▶ _Exercise prompt_:
The records below need to be repeated exactly, with every picture left out.

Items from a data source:
________________

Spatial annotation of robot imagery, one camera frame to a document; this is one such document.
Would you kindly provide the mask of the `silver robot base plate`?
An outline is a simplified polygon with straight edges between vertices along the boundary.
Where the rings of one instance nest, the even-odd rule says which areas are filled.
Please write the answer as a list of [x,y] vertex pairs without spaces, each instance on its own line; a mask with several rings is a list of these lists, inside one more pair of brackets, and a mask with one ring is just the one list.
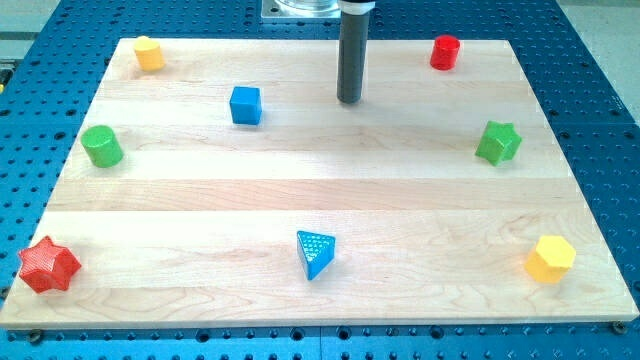
[[262,0],[266,19],[331,19],[340,16],[337,0]]

________________

▶ _Task output_:
Spatial annotation of robot imagery, one camera frame to a document; this is one such document.
Would you kindly provide the mask of the `silver robot base plate`?
An outline is a simplified polygon with straight edges between vertices along the boundary.
Where the rings of one instance nest, the even-odd rule says which areas are filled.
Please write the answer as a list of [x,y] vertex pairs without spaces, each instance on its own line; a mask with several rings is a list of these lists, inside one more pair of brackets, and a mask with one ring is just the one list.
[[262,0],[266,19],[331,19],[340,16],[337,0]]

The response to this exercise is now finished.